§ PROBLEM REQUIREMENTS: The required answer is the data below, restated word for word with images omitted.

§ SUPPLIED INFORMATION:
┄┄┄┄┄┄┄┄┄┄
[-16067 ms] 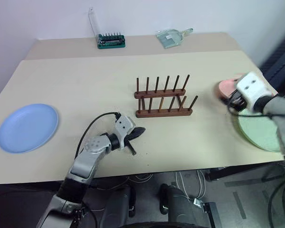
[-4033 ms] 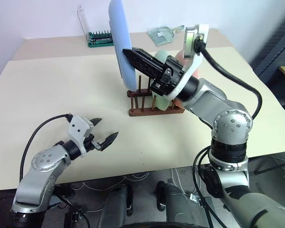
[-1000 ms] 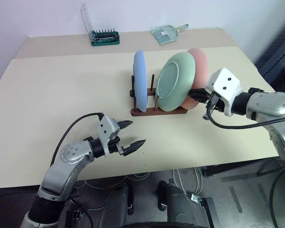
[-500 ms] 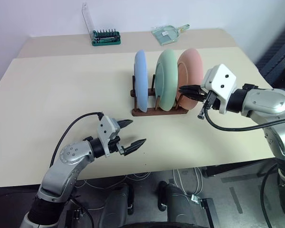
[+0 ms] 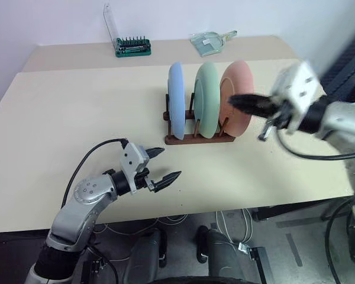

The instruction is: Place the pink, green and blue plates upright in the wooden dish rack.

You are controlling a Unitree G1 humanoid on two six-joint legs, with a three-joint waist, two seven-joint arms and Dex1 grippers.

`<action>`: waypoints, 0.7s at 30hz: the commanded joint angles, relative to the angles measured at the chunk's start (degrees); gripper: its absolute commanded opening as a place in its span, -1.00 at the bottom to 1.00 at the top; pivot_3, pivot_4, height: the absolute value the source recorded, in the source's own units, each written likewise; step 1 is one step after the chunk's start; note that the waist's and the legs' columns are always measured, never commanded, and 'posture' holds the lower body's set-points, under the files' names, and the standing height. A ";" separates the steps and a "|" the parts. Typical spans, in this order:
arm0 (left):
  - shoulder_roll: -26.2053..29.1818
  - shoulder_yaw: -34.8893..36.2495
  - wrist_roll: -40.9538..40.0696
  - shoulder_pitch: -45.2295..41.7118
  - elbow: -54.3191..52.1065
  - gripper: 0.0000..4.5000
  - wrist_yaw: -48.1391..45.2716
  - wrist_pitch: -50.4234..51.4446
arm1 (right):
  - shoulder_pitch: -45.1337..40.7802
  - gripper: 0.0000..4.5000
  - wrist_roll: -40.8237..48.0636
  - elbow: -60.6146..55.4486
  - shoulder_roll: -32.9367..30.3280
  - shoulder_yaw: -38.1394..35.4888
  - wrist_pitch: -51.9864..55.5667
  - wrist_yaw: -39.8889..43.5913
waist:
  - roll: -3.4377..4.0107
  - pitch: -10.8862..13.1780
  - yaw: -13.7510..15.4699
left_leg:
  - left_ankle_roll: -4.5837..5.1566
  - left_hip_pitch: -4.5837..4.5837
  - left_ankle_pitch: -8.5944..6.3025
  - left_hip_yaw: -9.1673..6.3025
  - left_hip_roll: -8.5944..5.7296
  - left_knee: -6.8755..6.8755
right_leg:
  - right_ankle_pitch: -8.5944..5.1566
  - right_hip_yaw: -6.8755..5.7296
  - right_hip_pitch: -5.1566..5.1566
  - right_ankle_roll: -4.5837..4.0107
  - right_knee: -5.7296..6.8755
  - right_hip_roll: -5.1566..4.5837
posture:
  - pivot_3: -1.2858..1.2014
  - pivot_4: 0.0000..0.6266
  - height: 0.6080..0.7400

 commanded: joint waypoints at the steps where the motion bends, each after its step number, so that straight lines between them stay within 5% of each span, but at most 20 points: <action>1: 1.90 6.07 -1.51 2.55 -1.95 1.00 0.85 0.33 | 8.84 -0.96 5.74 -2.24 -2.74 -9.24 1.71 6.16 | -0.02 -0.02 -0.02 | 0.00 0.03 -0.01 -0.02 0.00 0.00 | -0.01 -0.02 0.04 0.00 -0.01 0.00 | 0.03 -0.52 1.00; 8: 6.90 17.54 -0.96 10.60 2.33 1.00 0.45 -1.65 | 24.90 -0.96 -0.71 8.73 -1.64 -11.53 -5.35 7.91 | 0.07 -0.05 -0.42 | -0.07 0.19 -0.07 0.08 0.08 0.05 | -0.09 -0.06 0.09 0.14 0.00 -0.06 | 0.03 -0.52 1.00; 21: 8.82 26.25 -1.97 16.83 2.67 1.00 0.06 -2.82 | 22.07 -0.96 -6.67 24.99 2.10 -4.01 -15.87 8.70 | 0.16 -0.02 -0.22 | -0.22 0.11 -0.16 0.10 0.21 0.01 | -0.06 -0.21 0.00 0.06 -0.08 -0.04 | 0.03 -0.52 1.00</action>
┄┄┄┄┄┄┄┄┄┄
§ ANSWER TO THE PROBLEM:
[-16067 ms] 
[-4033 ms] 
[-1000 ms] 
[-500 ms] 
[+0 ms] 

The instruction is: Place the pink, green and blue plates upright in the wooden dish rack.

You are controlling a Unitree G1 humanoid on two six-joint legs, with a three-joint waist, two seven-joint arms and Dex1 grippers.

`<action>`: waypoints, 0.7s at 30hz: the commanded joint angles, relative to the angles measured at the chunk's start (degrees); gripper: its absolute commanded opening as a place in its span, -1.00 at the bottom to 1.00 at the top; pivot_3, pivot_4, height: the absolute value the source recorded, in the source's own units, each written likewise; step 1 is one step after the chunk's start; note that the waist's and the legs' columns are always measured, never commanded, and 'posture' holds the lower body's set-points, under the files' names, and the standing height. A ";" separates the steps and a "|" the parts. Typical spans, in this order:
arm0 (left):
  - shoulder_roll: -26.2053..29.1818
  - shoulder_yaw: -34.8893..36.2495
  - wrist_roll: -40.9538..40.0696
  - shoulder_pitch: -45.2295..41.7118
  - elbow: -54.3191..52.1065
  - gripper: 0.0000..4.5000
  - wrist_yaw: -48.1391..45.2716
  - wrist_pitch: -50.4234..51.4446
arm1 (right):
  - shoulder_pitch: -45.1337..40.7802
  - gripper: 0.0000..4.5000
  - wrist_roll: -40.8237..48.0636
  - elbow: -60.6146..55.4486
  - shoulder_roll: -32.9367..30.3280
  - shoulder_yaw: -38.1394..35.4888
  - wrist_pitch: -51.9864..55.5667
  - wrist_yaw: -39.8889..43.5913
waist:
  - roll: -3.4377..4.0107
  - pitch: -10.8862..13.1780
  - yaw: -13.7510..15.4699
left_leg:
  - left_ankle_roll: -4.5837..5.1566
  - left_hip_pitch: -4.5837..4.5837
  - left_ankle_pitch: -8.5944..6.3025
  - left_hip_yaw: -9.1673..6.3025
  - left_hip_roll: -8.5944..5.7296
  - left_knee: -6.8755..6.8755
right_leg:
  - right_ankle_pitch: -8.5944..5.1566
  - right_hip_yaw: -6.8755..5.7296
  - right_hip_pitch: -5.1566..5.1566
  - right_ankle_roll: -4.5837..4.0107
  - right_knee: -5.7296..6.8755
  - right_hip_roll: -5.1566..4.5837
posture:
  - pivot_3: -1.2858..1.2014
  - pivot_4: 0.0000..0.6266
  - height: 0.6080..0.7400

 commanded: joint waypoints at the steps where the motion bends, each after its step number, so that straight lines between them stay within 5% of each span, but at most 20 points: <action>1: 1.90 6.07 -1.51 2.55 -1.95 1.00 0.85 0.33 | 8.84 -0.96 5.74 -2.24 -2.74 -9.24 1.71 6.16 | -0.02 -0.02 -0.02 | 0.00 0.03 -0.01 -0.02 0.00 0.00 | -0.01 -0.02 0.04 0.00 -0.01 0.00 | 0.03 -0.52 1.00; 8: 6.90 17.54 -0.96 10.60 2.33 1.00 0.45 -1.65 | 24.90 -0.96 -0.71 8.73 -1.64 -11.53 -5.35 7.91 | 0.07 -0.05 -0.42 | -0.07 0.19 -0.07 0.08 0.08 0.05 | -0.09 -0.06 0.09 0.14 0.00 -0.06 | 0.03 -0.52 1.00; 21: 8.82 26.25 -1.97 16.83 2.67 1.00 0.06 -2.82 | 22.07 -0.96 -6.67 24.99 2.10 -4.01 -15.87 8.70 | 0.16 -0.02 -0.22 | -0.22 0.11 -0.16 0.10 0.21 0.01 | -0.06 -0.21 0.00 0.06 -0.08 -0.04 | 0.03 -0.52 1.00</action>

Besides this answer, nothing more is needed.